Sobre as novelas... bem, estamos no Brasil, não é nem preciso dizer o impacto cultural das histórias exibidas diariamente para milhões de espectadores. As novelas levantam discussões, ditam moda e promovem uma sensação de união nacional que nem uma partida de futebol da seleção é capaz. Assistir a uma novela antiga é como se pudéssemos ver como era o país naquela época, de tão rico é o reflexo cultural da sociedade na produção. Sem falar que o Brasil para em dias de capítulos importantes: no dia da exibição do último capítulo de Avenida Brasil havia uma dúvida se o governo conseguiria assegurar o fornecimento de energia elétrica para todo o país acompanhar o desfecho das aventuras de Nina e da vilã Carminha.

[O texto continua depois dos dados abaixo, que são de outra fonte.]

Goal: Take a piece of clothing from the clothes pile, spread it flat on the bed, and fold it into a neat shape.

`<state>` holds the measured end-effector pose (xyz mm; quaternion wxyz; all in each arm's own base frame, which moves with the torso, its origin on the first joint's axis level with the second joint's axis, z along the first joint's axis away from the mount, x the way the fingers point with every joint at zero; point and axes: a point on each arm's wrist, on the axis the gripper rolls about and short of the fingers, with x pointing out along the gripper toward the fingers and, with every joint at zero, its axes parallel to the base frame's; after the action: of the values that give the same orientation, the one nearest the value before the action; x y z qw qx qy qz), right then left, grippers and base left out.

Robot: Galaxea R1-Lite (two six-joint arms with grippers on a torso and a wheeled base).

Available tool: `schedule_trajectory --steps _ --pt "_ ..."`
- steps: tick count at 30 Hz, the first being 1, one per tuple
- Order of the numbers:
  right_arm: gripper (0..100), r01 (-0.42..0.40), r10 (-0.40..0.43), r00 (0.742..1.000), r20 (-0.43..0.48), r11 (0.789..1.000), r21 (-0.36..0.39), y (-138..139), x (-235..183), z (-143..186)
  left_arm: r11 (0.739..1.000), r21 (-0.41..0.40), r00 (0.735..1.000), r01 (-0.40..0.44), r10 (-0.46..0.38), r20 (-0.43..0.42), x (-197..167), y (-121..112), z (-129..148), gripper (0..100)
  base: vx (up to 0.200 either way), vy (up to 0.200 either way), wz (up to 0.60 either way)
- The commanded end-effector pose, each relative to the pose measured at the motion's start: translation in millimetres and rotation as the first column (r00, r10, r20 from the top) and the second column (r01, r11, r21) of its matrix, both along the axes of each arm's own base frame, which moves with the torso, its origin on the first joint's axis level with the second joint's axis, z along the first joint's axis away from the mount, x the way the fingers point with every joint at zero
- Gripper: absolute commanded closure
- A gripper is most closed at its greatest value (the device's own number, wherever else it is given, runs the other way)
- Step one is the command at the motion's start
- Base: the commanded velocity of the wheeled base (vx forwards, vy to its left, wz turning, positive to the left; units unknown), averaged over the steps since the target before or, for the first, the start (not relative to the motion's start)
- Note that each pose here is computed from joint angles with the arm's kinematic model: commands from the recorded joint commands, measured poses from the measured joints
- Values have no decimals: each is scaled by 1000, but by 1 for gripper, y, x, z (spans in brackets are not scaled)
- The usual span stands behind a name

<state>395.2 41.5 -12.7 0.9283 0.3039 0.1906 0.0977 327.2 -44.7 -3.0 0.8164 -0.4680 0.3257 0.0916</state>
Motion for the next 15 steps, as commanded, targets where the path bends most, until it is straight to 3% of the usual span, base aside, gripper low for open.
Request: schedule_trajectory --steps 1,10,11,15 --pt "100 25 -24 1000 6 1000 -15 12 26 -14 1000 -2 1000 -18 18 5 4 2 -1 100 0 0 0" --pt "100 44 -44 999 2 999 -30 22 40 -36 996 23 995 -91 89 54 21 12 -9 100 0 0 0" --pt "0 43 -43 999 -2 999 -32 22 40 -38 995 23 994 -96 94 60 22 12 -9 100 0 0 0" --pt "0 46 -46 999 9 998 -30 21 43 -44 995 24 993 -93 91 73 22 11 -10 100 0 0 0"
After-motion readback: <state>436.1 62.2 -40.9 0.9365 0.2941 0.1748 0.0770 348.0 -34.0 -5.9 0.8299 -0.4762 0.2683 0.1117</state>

Além de tudo, tanto as novelas quanto os mangás acabam "exportando" a cultura de seus países para o mundo. Assim como conhecemos um pouco mais do Japão, seus hábitos e costumes, através das centenas de mangás lançados por aqui, vários países do mundo aprenderam sobre a cultura brasileira através das histórias exportadas a todos os continentes. São histórias vistas por pessoas de várias idades, de diversas classes sociais e movimentam uma indústria que gera muito dinheiro e empregos. Basicamente, cultura de massa.